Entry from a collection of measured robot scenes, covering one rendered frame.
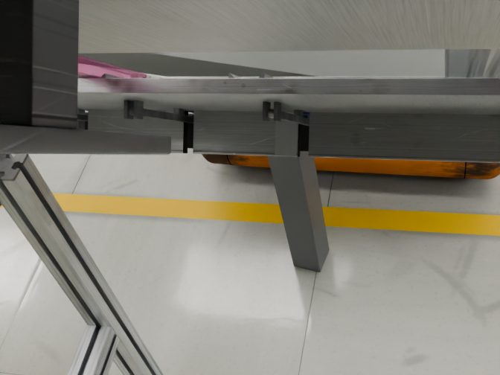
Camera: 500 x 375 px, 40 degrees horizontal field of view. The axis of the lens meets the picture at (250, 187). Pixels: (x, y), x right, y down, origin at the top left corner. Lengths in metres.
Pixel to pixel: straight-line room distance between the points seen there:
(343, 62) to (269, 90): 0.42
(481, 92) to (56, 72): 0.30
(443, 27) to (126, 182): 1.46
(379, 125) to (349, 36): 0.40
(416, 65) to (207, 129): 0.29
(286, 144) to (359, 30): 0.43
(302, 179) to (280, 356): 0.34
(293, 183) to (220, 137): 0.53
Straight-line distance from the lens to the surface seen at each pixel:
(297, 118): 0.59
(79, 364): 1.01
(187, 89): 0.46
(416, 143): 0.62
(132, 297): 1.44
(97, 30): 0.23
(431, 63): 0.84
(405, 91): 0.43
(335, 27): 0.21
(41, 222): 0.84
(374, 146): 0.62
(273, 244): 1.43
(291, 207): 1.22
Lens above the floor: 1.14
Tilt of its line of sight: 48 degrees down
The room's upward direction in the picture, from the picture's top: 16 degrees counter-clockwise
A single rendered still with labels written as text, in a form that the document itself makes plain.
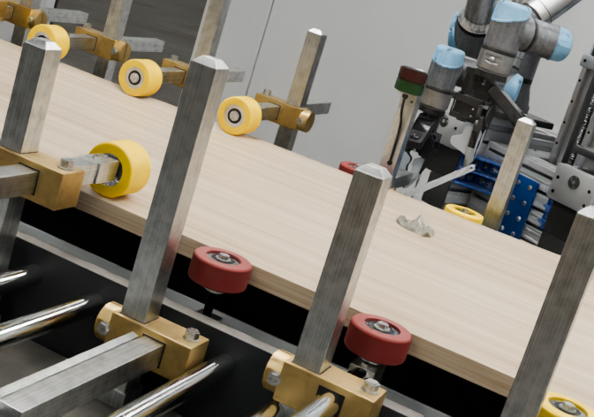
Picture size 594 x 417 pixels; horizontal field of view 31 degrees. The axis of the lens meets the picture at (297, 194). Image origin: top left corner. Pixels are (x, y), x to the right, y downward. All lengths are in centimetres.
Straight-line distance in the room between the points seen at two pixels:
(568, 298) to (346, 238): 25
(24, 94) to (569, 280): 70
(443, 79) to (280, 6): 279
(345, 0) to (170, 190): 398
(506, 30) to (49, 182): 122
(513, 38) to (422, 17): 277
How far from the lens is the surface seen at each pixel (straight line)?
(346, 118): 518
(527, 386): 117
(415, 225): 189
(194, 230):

__________________________________________________

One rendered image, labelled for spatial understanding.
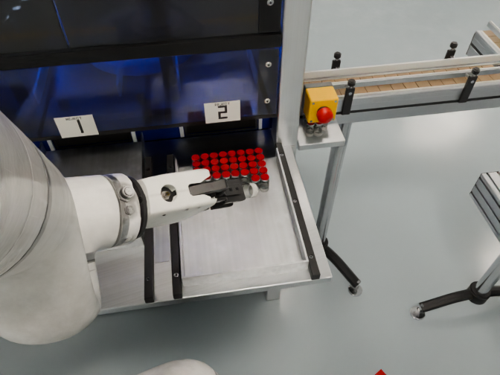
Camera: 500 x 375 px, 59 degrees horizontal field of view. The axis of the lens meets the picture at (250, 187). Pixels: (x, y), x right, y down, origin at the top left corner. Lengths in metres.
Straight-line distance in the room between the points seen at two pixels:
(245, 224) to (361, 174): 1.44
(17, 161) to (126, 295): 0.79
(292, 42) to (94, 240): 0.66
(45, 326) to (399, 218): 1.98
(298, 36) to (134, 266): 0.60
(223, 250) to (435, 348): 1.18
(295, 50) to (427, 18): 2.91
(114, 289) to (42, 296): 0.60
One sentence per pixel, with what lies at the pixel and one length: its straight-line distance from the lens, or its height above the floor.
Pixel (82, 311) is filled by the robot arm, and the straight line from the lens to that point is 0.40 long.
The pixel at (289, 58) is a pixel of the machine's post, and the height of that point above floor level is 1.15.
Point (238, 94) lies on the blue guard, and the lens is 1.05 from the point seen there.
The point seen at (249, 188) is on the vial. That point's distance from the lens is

__________________________________________________

### [Your goal]
Using only the entries above, output the line with "(286, 144) to (359, 30): 0.43", the line with "Tilt of its line of sight: 48 degrees down", and all lines between them, exactly as they stand.

### [Your response]
(286, 144) to (359, 30): 0.43
(302, 179) to (280, 356): 0.34
(293, 183) to (220, 137): 0.53
Straight-line distance from the lens to the surface seen at each pixel:
(297, 118): 0.59
(79, 364): 1.01
(187, 89): 0.46
(416, 143): 0.62
(132, 297): 1.44
(97, 30): 0.23
(431, 63): 0.84
(405, 91): 0.43
(335, 27): 0.21
(41, 222): 0.84
(374, 146): 0.62
(273, 244): 1.43
(291, 207): 1.22
Lens above the floor: 1.14
Tilt of its line of sight: 48 degrees down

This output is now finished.